Ma davvero gli italiani, in tempi di rinnovamento americano, vogliono tornare a vivere come ai tempi di Brezenev, con la stampa sovietica di Fede e Vespa, con le televisioni moscovite-lombarde piene di musica e ballerini, con l'apparato corrotto e affetto di concussione e evasione fiscale, malattie altamente contagiose che hanno decimato la classe dirigente italiana e i loro parenti e affiliati, praticamente tre quarti di questo paese?
Davvero gli italiani vogliono passare il resto dei loro giorni affidati a Padre Pio e a Mamma Rosa che dal cielo ci protegge contro Prodi e la sua capacità matematica di fare bene i conti e risistemare le casse?
Forse è opportuno non guardare più la televisione. Non siamo americani, non godiamo della libertà di stampa. In televisione, si è già decretato che a vincere sarà Berlusconi. La televisione ha deciso quale madre devo rimpiangere e a quali funerali devo partecipare: inoltre, di tutti i fatti importanti e seri della vita, solo quello che avviene nell'insignificante terra di nessuno è ciò che davvero mi riguarda: i veri signori sono loro e hanno divorato l'informazione.

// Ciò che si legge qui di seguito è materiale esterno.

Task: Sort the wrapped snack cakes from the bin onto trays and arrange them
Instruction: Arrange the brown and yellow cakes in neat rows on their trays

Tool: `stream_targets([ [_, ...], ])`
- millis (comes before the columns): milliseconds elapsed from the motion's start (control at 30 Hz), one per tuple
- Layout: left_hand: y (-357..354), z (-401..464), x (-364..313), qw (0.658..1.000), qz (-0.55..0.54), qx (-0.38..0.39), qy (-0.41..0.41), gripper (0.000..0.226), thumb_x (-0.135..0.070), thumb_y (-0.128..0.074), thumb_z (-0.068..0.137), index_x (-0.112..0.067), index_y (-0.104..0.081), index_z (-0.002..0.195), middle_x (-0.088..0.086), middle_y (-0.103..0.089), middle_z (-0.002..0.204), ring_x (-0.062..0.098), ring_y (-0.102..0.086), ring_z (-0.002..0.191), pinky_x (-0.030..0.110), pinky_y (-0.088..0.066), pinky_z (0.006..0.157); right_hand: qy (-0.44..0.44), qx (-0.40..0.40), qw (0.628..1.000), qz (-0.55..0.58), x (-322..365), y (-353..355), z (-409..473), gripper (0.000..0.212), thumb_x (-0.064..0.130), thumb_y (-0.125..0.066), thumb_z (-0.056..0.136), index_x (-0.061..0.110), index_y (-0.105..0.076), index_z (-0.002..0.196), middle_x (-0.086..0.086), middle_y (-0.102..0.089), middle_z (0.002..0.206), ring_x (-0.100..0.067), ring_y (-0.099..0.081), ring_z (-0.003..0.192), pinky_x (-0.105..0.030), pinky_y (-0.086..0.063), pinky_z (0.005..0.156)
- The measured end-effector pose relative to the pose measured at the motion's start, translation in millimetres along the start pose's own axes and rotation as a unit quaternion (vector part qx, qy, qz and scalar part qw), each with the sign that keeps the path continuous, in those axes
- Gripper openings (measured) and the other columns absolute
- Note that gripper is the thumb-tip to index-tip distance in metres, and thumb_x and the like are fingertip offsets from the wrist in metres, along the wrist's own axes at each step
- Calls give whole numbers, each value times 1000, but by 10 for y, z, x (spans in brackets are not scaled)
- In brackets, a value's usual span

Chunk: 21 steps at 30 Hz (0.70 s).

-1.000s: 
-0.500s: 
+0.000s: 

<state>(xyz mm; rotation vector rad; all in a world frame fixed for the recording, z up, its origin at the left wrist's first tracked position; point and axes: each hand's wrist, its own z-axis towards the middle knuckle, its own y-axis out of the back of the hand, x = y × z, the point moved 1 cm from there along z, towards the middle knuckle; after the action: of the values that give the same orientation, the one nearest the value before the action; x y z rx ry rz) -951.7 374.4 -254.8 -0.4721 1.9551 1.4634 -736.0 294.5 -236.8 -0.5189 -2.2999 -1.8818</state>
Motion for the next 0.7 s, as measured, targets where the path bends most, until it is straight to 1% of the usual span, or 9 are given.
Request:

Facciamoci coraggio: snobbiamola. Per questi prossimi mesi prima di aprile, non accendiamo la televisione. Guardiamo il tramonto, che è meglio, e apriamo un buon libro. Non sarà il salotto di Vespa, di Ferrara, o altro a convincerci chi dobbiamo votare.
La maggioranza di noi ha già scelto.
E sono certa che un buon numero guarda ad Obama e pensa ad un governo italiano di gente competente e immacolata sul piano giudiziario, non per autoassoluzione con leggi apposite, italiani con una coscienza collettiva evoluta che ancora sono in grado di sedersi sugli scranni del potere e abbracciare la storia del paese. Non sono qualunquista e non sono una grillina destrutturalista: per tre persone pulite non distruggerò tutto il Parlamento! E diamine ancora c'è gente tra questi per i quali, ad aprile, varrà la pena non gettare nella latrina la scheda elettorale!